- _Work order_
Using the listing below, count the lines in which "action" appears; give the count alone.

- _Information supplied_
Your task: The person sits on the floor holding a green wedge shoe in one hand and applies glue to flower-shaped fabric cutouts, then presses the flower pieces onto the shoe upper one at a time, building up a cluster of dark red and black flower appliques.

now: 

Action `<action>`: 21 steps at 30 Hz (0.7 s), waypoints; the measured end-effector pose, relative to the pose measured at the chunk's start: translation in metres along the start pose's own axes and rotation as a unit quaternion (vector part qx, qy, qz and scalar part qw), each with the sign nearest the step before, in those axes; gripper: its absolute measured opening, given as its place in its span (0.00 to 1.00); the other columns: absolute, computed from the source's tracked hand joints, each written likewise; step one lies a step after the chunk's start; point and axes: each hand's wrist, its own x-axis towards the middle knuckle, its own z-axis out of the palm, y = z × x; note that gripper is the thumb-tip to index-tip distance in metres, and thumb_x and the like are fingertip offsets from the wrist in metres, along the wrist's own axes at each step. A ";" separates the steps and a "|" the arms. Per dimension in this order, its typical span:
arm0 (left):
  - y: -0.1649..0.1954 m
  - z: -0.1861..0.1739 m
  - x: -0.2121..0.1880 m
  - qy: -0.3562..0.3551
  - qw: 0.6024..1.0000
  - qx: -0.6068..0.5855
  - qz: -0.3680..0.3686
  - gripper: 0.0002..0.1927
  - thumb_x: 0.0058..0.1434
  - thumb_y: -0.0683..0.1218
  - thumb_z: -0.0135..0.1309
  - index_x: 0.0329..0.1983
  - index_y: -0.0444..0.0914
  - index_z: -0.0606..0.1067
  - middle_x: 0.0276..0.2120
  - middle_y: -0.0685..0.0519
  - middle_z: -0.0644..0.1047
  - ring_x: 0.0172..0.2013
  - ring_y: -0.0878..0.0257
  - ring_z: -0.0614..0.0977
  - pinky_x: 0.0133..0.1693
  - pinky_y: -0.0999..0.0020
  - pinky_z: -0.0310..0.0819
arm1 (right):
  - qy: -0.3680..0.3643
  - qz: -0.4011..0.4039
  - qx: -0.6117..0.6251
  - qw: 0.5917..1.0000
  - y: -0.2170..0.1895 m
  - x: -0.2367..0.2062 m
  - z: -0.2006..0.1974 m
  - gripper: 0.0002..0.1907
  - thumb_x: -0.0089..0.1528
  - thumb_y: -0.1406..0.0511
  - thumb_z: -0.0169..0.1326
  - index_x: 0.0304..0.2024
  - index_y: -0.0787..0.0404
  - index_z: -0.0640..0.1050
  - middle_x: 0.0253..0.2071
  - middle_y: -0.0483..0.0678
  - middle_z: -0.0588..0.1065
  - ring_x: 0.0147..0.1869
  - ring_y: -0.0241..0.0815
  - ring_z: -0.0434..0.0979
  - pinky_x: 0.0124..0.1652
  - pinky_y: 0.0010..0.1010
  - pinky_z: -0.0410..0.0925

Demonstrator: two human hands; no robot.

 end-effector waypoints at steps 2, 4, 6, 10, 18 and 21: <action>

- _Your response_
2